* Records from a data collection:
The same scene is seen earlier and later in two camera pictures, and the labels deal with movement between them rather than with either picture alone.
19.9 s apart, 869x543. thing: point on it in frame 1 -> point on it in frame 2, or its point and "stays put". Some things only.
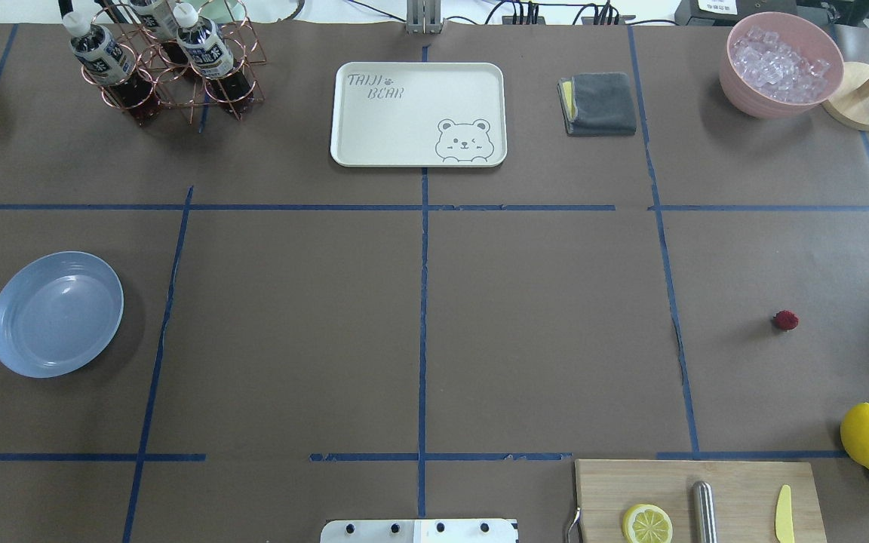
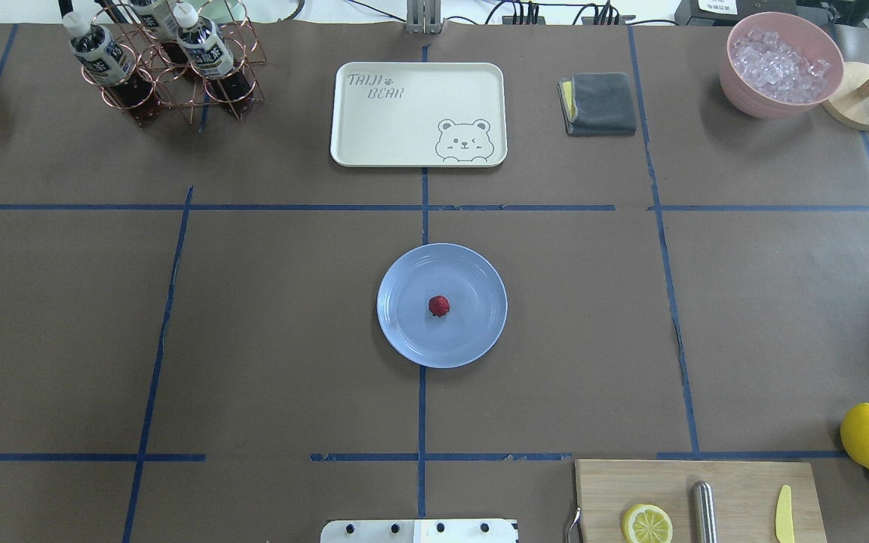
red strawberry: (786, 320) -> (438, 305)
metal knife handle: (704, 512) stays put
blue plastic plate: (54, 311) -> (478, 306)
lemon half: (647, 523) stays put
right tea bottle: (210, 55) stays put
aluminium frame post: (423, 16) stays put

* Exercise: Print the lines from the one holding "19.9 s apart, 869x543." through the last line of the records, word for word, and omit the pictures.

* Answer below:
19.9 s apart, 869x543. thing: point on it in frame 1 -> point on it in frame 2, or its point and "stays put". Some things only.
red strawberry: (786, 320) -> (438, 305)
metal knife handle: (704, 512) stays put
blue plastic plate: (54, 311) -> (478, 306)
lemon half: (647, 523) stays put
right tea bottle: (210, 55) stays put
aluminium frame post: (423, 16) stays put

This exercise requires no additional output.